**EXERCISE DIRECTIONS:** Reproduce verbatim the lines of the material below, starting at the line with "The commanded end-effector" and ending at the line with "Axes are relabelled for", both inclusive; skip the rest.

**GIVEN INFORMATION:**
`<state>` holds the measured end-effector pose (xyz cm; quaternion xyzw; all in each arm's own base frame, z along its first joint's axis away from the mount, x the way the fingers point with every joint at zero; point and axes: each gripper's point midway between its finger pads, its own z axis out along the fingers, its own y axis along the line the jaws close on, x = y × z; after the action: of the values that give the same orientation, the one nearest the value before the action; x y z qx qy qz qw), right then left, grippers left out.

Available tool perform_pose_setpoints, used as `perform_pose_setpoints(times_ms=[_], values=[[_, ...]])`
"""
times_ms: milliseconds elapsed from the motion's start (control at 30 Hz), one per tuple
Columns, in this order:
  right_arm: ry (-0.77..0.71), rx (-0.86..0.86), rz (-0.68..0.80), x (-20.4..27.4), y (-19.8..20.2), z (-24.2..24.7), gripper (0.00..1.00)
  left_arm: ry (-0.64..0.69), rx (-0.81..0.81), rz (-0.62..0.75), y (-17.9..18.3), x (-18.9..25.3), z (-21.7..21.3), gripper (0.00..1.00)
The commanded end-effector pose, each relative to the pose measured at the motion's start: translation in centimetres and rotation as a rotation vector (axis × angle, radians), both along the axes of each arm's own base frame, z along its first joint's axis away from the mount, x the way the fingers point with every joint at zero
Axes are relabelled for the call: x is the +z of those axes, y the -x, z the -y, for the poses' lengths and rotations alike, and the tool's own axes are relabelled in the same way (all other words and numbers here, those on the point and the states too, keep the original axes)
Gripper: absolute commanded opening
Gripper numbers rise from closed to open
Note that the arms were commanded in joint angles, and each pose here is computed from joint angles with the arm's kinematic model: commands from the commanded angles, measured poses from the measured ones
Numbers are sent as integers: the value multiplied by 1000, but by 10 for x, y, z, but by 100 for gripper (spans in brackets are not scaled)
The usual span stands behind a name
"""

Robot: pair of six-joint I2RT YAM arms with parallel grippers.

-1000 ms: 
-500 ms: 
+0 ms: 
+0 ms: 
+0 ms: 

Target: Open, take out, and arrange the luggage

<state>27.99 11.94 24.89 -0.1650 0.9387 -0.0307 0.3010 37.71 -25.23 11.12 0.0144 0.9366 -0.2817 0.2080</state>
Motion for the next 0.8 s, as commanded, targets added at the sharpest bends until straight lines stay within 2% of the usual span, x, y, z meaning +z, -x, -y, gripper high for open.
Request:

**RESULT OF THE EXERCISE:**
The commanded end-effector pose, each relative to the pose measured at the motion's start: translation in centimetres and rotation as a rotation vector (axis × angle, radians), both along the axes of each arm's own base frame, z along its first joint's axis away from the mount, x the way the fingers point with every joint at zero
Axes are relabelled for the call: x is the +z of those axes, y the -x, z the -y, for the poses' lengths and rotations alike, and the tool's own axes are relabelled in the same way (all other words and numbers here, those on the point and the states too, keep the original axes)

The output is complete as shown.